I started doing calculations on my purchases; I had just bought Pokémon Ruby for $35 or so; was that worth not feeding someone for a month? I had taken an economics course a couple of years before, in which I learned about scarcity and opportunity cost: the choice isn't simply give or don't give, it's give to people and give up stuff for myself. I felt greedy eating food much fancier than beans and rice, but not guilty enough to change my lifestyle.
I spent that summer in Philadelphia, working at a day camp for poor kids. One day, coming off the subway, going home, my friends and I were stopped by a homeless man named Seth; he grabbed me by the hand, he needed help. He didn't have legs. We couldn't make out what he was saying, on account of his lack of teeth. He was saying something about the Poconos. One of us had some oranges left over from lunch, so we gave those to him, we figured he could eat oranges. As we walked home from the subway station, I thought, "I just held the hand of Jesus."
When I got home from Philadelphia, I was irate at how my church was operating. There was little discussion of missions, not much of poverty; what talk there was, was of short-term mission trips. By this time, I had become distrustful of the ways in which Christians talk themselves out of doing the very hard but good things. I saw things like short-term missions programs as inoculation against doing real missions work. I quit and joined a Mennonite church.
Most of the time, when someone honks a car horn, they do so out of indignation, having gotten cut off or something. One time, I was driving, and the red car ahead of me was stuck right behind an ice cream truck going at fifteen miles per hour; this red car crossed double yellow lines to pass the ice cream truck. I honked. I wasn't inconvenienced, I honked because the red car broke the rules.
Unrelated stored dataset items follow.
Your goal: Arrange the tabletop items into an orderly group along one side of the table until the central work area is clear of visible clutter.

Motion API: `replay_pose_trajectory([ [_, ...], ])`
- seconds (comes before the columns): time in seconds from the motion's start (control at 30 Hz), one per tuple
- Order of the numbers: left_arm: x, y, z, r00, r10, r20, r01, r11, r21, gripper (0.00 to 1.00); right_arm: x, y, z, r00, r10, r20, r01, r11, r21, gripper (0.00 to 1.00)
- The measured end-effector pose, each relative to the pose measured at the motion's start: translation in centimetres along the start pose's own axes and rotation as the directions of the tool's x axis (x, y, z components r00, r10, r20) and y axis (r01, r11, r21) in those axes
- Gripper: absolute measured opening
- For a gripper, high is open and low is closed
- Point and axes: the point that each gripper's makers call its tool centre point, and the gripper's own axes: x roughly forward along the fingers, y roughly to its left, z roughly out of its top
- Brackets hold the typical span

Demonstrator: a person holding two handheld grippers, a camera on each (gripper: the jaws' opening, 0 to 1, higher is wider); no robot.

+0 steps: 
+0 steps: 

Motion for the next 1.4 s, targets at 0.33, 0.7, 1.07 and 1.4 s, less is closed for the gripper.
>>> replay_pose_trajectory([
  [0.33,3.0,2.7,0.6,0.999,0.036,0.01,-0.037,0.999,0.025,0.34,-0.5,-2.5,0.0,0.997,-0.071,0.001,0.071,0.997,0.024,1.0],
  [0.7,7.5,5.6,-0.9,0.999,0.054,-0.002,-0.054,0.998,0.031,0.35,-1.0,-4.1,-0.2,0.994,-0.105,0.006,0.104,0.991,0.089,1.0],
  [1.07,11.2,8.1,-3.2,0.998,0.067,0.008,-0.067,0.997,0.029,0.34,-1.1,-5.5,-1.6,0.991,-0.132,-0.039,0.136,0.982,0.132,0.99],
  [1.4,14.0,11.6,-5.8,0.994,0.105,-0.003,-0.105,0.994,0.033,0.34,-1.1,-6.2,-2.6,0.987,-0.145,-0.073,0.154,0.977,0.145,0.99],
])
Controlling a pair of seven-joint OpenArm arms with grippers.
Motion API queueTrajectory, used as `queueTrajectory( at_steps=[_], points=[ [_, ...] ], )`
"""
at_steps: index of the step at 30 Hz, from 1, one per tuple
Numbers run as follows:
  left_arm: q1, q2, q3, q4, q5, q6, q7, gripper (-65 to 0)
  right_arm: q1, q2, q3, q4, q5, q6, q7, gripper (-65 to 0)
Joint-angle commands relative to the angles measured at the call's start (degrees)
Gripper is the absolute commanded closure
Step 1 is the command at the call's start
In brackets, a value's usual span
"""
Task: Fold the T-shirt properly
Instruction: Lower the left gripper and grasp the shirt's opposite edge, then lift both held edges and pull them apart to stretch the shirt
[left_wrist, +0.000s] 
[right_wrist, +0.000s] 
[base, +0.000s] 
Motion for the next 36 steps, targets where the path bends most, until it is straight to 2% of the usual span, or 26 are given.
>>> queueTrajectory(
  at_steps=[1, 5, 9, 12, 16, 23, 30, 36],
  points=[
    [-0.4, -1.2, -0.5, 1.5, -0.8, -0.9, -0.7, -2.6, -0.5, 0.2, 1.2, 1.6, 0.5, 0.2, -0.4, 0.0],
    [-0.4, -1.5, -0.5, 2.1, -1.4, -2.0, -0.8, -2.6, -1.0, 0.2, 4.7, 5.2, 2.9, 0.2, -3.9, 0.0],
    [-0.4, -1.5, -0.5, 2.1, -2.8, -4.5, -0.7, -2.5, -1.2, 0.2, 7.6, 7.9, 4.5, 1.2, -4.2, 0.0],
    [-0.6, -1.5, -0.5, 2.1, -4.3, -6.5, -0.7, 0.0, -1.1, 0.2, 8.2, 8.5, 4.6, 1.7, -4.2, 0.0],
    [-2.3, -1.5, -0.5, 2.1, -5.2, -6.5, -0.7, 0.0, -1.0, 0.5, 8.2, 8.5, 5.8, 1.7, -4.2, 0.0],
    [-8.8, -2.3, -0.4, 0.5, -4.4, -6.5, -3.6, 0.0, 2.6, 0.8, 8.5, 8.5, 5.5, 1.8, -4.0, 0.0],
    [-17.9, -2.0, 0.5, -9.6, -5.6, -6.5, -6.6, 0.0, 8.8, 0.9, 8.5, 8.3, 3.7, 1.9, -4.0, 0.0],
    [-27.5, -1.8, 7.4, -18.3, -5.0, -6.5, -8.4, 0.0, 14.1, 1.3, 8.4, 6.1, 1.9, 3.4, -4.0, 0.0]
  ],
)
I cared more about the rules than I did about the driver of the ice cream truck or the driver of the red car.
When I realized how deep suffering is in the world, I wondered what was wrong with the church, my culture, or me; I lost trust in all three. I was more upset that things were not as they should be than I was sympathetic towards the actual people who are suffering.
For me, over the course of about a year, living as a Christian went from not breaking rules to being concerned with people, and I'm glad for that change. I had many dishonest thoughts, then, thinking that I was the only true Christian around, that everyone else was a sell-out; I feel more like this was adolescence rather than spite.
There was something in all of this that was dangerous for me. Growing up, I had felt overwhelmed by the idea of God, and didn't know what a relationship between any human and God could mean. I didn't know exactly what to do with God. In learning about social justice, I got no answers, I just found one more way in which God was befuddling for me; either the world is basically a bad place, or the church is basically too frail or too corrupt to remedy injustice. Regardless, God set things up in the first place, so there had to be some meaning in dealing with injustice. I felt like I was nowhere near living up to the divine standards because I still had sneakers and there are a lot of people who don't. I felt like there was something big having to do with God that I was missing, but, evidently, so was everyone else around me.
For all of my immaturity, I went from being apathetic to devout. I was reading the Bible a lot, praying, sometimes for hours, I would go for walks and have God on my mind the whole time.